» **WHAT YOU ARE ASKED TO DO**
Go through the material below and copy each line where the word "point" appears.

» **PROVIDED DATA**
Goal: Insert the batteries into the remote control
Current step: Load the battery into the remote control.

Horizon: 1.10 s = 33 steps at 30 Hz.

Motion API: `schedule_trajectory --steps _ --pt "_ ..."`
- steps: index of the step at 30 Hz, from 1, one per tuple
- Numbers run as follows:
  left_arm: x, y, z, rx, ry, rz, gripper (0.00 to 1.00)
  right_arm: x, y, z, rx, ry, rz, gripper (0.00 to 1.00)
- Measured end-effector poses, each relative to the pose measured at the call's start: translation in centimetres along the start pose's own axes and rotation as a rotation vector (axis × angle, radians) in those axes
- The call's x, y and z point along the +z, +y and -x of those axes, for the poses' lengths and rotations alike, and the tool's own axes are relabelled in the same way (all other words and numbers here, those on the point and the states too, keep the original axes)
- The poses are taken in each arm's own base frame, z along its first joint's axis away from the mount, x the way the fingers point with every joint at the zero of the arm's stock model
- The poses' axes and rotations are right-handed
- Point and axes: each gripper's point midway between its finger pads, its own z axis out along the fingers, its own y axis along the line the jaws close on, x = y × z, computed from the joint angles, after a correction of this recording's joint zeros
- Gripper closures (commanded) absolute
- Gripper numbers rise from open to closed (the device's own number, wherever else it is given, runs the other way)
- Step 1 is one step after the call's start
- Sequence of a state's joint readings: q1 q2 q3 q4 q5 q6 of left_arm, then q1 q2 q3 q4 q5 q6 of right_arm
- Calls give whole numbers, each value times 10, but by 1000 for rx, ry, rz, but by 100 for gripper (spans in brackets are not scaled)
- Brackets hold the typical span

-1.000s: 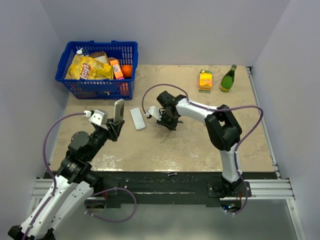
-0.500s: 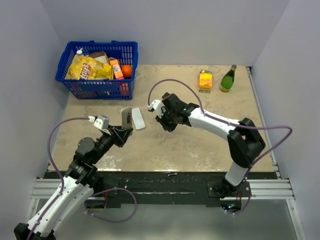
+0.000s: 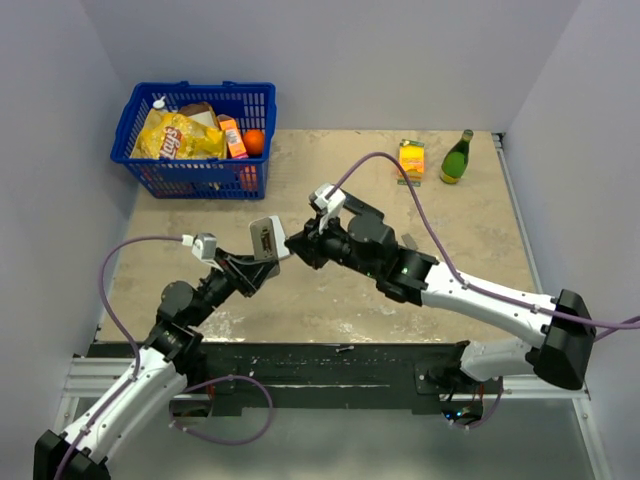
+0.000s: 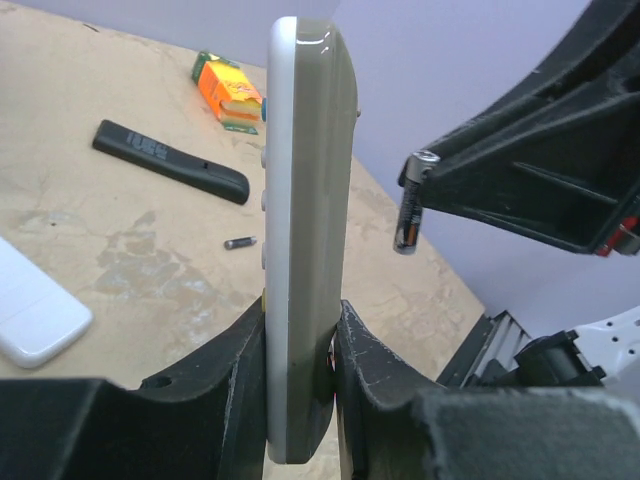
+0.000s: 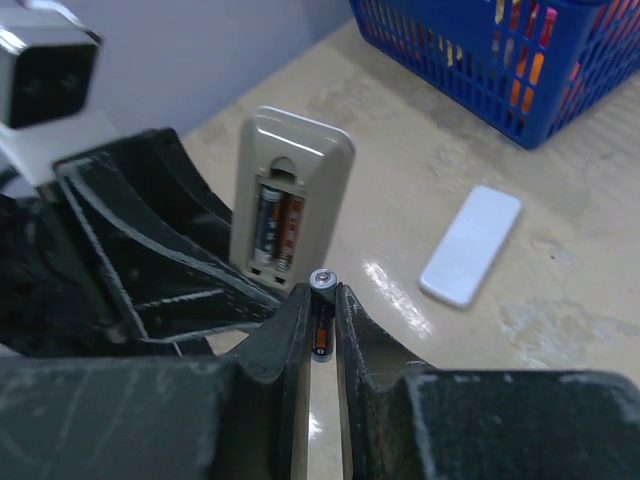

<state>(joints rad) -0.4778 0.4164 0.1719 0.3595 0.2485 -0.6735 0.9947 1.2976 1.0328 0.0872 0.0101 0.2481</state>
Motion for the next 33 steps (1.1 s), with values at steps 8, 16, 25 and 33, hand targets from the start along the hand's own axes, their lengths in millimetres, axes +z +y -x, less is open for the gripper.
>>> schedule_trajectory --steps 8,16,25,33 --pt "0 -2 -8 -87 -3 -31 100 -10 33 33 90 -204 26 100" --pt "0 -11 -2 -104 -22 -66 100 0 42 42 121 -278 20 100" --pt "-2 -16 2 -113 -38 -84 100 19 39 24 105 -259 -23 100" --pt "-2 -20 4 -128 -43 -102 100 21 34 20 77 -296 -47 100"
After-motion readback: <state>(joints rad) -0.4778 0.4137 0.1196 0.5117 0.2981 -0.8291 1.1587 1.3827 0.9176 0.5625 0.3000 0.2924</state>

» **RESPONSE FOR THIS EXERCISE**
- The call's x, y and z point along the +z, +y and -x of those axes, for the poses' lengths and rotations alike, and the tool's own axes are relabelled in the same way (all other words and numbers here, those on the point and the states too, keep the original axes)
- The poses are taken in each arm's own base frame, z along its first joint's axis away from the mount, x the way the fingers point with every joint at the zero of the arm's stock model
- Point and axes: each gripper's point midway between its finger pads, its own z axis out along the fingers, its own y axis along the line the jaws close on, x = y × z, computed from the joint angles, after a correction of this recording's joint zeros

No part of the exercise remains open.